(EXERCISE DIRECTIONS): Starting at the line holding "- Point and" and finishing at the line holding "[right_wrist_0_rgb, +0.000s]", transcribe the material exactly, keeping both ends but no pictures.

<<<<

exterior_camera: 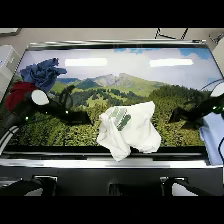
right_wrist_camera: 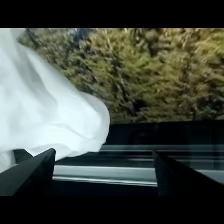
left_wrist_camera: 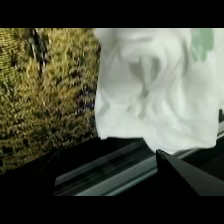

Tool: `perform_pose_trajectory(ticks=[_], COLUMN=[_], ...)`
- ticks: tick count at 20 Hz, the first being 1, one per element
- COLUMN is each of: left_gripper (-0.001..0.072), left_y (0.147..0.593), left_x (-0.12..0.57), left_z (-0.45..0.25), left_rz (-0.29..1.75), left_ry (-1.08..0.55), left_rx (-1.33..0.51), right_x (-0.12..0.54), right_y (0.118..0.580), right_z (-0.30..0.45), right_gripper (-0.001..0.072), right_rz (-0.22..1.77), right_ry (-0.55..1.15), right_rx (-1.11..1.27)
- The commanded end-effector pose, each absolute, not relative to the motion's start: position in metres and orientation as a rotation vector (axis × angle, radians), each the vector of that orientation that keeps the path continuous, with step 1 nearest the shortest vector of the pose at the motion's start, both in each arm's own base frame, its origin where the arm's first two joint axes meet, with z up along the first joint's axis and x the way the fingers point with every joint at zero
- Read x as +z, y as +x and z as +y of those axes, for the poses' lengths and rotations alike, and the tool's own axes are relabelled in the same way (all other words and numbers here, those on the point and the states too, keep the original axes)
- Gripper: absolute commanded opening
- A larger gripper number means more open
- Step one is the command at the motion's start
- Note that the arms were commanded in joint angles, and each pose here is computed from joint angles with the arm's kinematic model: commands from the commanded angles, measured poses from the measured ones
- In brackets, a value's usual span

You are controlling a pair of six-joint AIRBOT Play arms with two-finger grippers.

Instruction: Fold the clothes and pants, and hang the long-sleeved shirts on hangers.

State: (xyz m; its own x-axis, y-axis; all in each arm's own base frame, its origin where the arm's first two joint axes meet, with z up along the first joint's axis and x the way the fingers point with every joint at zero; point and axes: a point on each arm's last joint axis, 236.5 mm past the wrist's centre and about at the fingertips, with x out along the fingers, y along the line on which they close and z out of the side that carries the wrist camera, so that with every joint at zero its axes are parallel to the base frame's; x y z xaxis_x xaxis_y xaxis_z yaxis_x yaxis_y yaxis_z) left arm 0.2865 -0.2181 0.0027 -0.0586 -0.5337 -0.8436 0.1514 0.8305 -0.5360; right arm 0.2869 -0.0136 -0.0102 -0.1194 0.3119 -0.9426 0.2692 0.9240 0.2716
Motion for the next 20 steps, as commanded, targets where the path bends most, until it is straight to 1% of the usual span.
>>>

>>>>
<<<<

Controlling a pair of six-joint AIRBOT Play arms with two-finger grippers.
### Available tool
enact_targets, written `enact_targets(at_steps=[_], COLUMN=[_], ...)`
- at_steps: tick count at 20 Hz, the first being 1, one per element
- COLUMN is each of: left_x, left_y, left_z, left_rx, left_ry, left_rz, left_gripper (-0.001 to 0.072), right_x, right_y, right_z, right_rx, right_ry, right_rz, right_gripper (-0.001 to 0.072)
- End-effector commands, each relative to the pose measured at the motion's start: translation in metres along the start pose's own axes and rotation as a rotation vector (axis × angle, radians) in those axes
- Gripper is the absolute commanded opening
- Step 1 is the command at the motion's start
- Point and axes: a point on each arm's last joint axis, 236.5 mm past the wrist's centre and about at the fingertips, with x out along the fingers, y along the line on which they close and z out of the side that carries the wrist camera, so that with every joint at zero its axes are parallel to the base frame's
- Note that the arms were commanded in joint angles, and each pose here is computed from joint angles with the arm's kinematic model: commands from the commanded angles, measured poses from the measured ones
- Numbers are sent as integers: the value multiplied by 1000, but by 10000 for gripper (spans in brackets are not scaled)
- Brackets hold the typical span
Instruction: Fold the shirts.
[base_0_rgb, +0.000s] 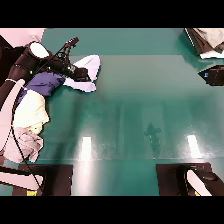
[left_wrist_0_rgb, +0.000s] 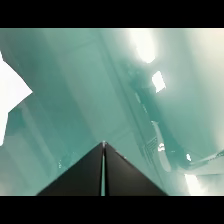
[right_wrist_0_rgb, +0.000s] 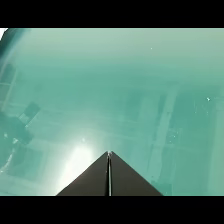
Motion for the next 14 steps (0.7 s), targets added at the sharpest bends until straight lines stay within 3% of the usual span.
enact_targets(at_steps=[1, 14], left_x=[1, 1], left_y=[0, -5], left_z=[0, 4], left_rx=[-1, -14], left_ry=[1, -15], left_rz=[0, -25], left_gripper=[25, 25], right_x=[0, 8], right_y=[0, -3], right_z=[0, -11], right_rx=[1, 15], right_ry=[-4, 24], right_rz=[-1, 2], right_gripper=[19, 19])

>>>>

(RESPONSE TO THIS EXERCISE):
- Point and axes: a point on each arm's last joint axis, 236.5 mm past the wrist's centre and about at the fingertips, with x out along the fingers, y along the line on which they close and z out of the side that carries the wrist camera, so that with every joint at zero its axes are parallel to the base frame's
- Note that the arms were commanded in joint angles, and each pose here is computed from joint angles with the arm's kinematic model: commands from the commanded angles, measured poses from the measured ones
- Numbers are sent as integers: the value multiplied by 1000, but by 10000 for gripper (spans in brackets are not scaled)
- Brackets hold the typical span
Instruction: Fold the shirts.
[base_0_rgb, +0.000s] 
[left_wrist_0_rgb, +0.000s] 
[right_wrist_0_rgb, +0.000s] 

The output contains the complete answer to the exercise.